Performance evaluation measurements
Precision, recall and F1 score are defined below.
$$ precision=\frac{number\ of\ recovered\ benchmark\ SNVs}{number\ of\ predicted\ SNVs} $$
$$ recall=\frac{number\ of\ recovered\ benchmark\ SNVs}{expected\ number\ of\ benchmark\ SNVs} $$
$$ F1=2*\frac{precision* recall}{precision+ recall} $$
For Ion Proton dataset, loci with at least 5 reads supporting alternative base are included in the evaluation.

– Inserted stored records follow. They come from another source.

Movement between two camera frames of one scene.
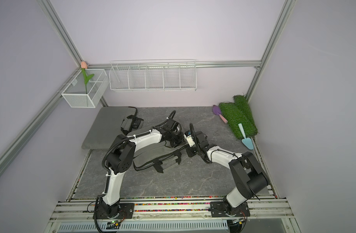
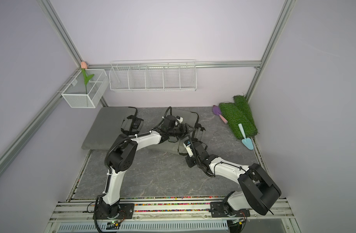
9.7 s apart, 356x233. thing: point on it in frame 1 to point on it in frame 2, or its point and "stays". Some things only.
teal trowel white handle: [246, 141] stays
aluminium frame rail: [246, 63] stays
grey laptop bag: [156, 155] to [175, 119]
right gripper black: [188, 152] to [188, 163]
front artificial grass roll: [234, 115] stays
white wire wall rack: [153, 75] stays
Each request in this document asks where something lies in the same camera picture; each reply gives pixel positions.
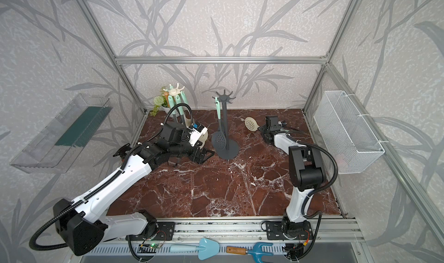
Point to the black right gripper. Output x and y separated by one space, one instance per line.
262 127

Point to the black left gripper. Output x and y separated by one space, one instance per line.
200 159

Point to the cream skimmer mint handle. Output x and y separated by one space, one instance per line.
251 124

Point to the cream skimmer wooden handle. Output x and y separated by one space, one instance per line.
166 95

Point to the grey slotted spatula mint handle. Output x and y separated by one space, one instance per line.
218 108

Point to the cream utensil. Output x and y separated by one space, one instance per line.
204 137

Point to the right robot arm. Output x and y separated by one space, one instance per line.
311 169

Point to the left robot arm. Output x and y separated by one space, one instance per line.
80 224

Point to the cream utensil rack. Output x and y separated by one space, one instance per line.
175 92

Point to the dark grey utensil rack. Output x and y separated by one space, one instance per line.
232 148

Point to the white pot with flowers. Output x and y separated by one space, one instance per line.
158 103

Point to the red spray bottle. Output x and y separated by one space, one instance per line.
122 151

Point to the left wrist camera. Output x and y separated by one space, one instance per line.
196 130

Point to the white wire wall basket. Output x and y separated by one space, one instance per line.
346 133

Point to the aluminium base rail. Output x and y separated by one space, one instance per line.
220 229

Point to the clear plastic wall tray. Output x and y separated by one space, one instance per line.
56 148

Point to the blue garden fork wooden handle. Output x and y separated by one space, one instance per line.
256 252

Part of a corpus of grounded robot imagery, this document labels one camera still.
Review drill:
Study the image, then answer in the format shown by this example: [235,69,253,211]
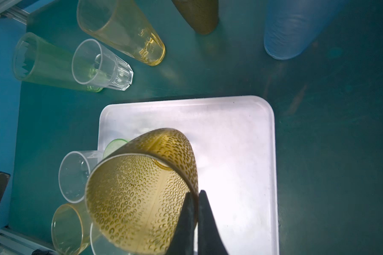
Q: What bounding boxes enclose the tall green tumbler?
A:
[12,33,102,92]

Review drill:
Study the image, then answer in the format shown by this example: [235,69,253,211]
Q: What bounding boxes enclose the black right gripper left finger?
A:
[166,192,196,255]

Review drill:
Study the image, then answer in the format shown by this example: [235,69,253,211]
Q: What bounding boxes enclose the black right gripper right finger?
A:
[197,190,228,255]

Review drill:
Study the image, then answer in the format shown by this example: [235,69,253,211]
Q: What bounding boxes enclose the clear faceted glass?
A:
[58,150,103,204]
[71,39,134,91]
[90,223,131,255]

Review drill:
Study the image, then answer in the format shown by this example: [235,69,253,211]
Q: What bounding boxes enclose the tall amber tumbler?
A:
[77,0,166,67]

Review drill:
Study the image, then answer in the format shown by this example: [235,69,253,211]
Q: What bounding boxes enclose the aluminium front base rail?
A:
[0,227,58,255]

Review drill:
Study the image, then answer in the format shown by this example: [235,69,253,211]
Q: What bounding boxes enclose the pink plastic tray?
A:
[97,96,279,255]

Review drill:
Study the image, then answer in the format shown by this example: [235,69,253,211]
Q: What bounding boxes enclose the short yellow amber glass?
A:
[51,201,92,255]

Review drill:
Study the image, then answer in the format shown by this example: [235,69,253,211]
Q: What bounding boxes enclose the short brown textured cup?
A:
[85,128,199,255]

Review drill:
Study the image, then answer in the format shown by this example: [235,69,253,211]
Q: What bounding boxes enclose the short green glass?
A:
[103,139,128,159]

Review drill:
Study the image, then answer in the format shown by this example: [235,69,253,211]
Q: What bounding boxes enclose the frosted blue tall tumbler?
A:
[264,0,347,60]

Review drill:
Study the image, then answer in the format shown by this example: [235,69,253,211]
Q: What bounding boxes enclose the aluminium back frame rail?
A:
[0,0,29,24]

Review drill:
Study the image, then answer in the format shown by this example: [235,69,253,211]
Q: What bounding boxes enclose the dark brown textured tall cup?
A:
[172,0,219,35]

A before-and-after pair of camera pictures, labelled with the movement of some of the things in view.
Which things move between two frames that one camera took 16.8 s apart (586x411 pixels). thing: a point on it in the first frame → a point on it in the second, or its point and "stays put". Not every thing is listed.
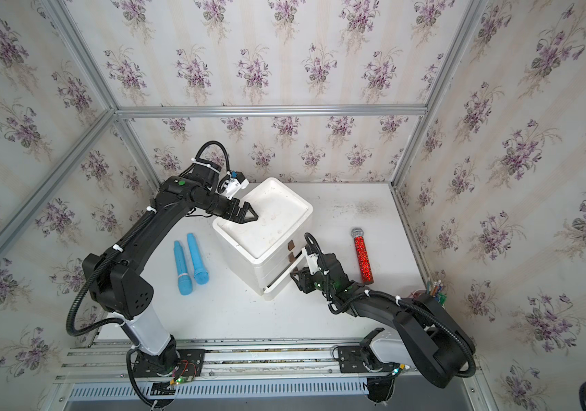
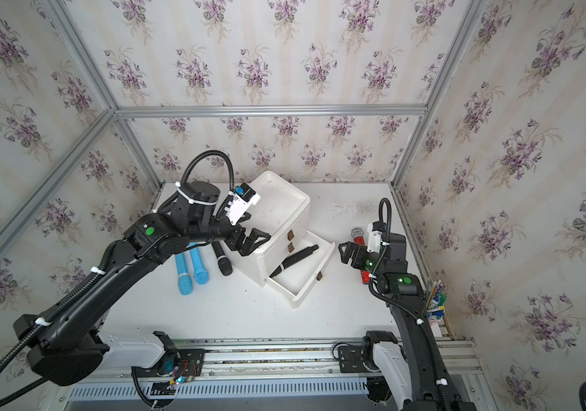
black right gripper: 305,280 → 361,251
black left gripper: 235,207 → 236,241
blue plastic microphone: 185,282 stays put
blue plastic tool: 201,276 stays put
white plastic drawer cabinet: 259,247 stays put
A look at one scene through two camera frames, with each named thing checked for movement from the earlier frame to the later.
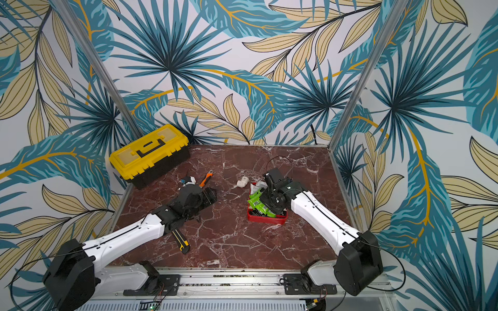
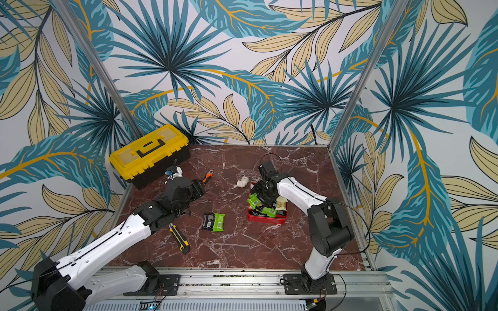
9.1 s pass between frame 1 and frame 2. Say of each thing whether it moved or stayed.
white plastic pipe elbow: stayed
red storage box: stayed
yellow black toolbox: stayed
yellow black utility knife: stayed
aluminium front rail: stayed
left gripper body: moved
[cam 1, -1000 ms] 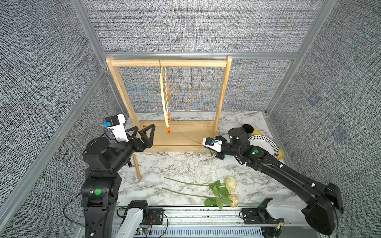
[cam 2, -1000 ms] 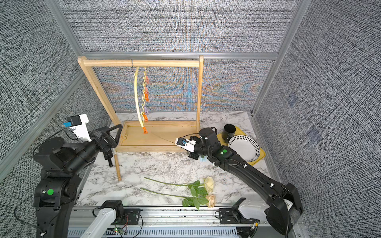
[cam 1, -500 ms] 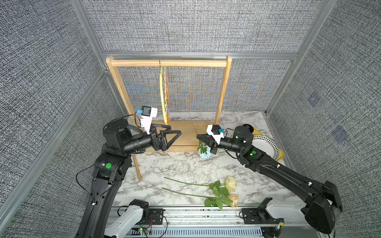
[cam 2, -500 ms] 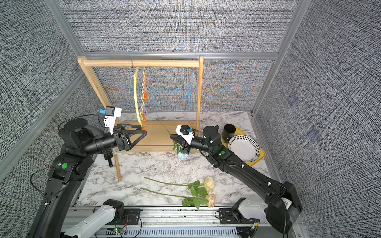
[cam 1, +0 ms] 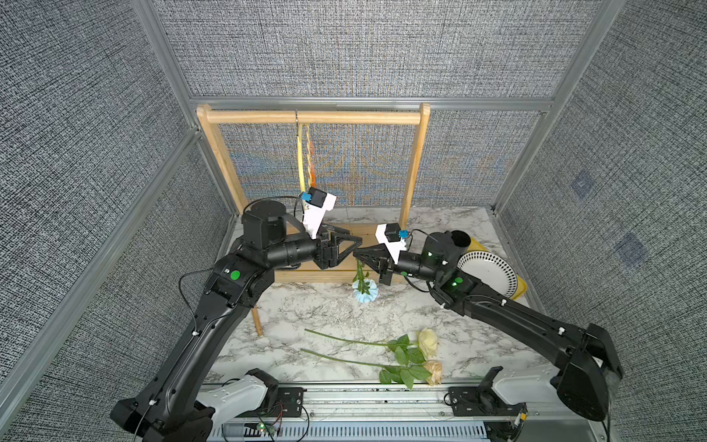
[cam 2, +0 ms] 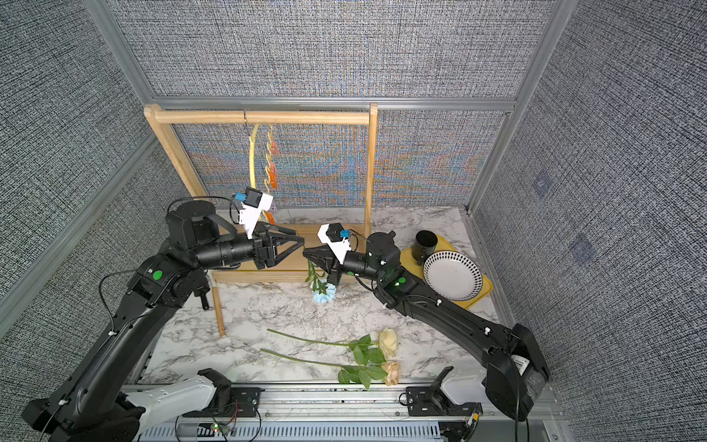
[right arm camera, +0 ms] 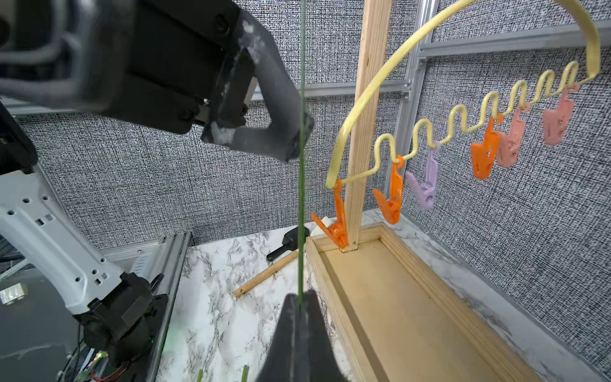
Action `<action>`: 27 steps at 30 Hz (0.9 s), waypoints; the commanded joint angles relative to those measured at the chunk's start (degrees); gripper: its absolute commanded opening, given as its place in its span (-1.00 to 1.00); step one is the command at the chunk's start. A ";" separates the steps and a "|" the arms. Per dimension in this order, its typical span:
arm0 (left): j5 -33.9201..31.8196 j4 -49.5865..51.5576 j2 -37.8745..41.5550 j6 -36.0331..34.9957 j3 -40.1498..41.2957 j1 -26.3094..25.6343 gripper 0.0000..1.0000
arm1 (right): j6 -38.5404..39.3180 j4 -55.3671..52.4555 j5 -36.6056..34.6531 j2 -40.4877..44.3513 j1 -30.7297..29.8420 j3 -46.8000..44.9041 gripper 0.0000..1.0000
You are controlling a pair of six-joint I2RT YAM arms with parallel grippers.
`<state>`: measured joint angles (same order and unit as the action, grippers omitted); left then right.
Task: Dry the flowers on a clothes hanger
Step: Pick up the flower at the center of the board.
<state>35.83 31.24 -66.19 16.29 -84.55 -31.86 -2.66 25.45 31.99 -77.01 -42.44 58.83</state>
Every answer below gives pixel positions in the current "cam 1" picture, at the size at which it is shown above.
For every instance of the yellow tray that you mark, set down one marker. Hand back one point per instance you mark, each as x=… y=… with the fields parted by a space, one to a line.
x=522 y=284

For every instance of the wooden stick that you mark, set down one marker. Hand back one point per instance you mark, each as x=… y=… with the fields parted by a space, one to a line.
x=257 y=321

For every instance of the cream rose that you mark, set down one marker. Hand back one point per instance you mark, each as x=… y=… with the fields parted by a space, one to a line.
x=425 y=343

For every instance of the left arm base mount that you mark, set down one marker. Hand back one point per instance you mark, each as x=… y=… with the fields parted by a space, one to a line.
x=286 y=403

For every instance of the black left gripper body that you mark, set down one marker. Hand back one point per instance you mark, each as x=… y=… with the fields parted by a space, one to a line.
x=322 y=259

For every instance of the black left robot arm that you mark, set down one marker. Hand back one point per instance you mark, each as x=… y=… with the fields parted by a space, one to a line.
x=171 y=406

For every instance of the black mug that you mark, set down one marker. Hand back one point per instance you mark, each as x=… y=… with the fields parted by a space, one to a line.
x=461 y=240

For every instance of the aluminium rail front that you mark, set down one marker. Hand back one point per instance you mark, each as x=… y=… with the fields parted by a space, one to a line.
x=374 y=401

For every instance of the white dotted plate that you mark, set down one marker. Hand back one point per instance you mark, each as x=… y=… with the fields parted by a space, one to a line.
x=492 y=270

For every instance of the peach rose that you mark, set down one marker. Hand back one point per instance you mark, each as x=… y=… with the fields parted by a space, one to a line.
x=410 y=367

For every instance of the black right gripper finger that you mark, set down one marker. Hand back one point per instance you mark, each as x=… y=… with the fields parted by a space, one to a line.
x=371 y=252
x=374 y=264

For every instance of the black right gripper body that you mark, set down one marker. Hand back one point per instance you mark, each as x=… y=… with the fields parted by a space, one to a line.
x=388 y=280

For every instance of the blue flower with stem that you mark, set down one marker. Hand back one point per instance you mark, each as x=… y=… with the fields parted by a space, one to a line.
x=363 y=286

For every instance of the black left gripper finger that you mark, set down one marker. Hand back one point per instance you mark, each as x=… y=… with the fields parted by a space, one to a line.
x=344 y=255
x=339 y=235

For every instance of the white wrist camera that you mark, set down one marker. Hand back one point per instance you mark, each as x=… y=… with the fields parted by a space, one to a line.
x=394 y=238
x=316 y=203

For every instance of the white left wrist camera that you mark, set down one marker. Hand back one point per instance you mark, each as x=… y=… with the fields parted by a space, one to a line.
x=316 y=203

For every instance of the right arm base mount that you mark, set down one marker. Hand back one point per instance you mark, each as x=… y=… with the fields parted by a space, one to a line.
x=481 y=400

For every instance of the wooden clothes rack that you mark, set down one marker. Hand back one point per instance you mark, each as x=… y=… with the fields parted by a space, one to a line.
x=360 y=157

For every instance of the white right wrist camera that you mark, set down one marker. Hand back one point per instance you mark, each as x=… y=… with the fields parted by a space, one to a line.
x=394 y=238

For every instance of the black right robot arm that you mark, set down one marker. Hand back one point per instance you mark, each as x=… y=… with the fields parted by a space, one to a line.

For Illumina MiSeq dataset, filter 2 used by UDT-Seq was applied which requires > = 0.2 % frequency for alternative bases. However, the other filters were not used. We relied on the PSEM framework to properly address sequencing problems, for example, uneven depth and local sequence context induced errors.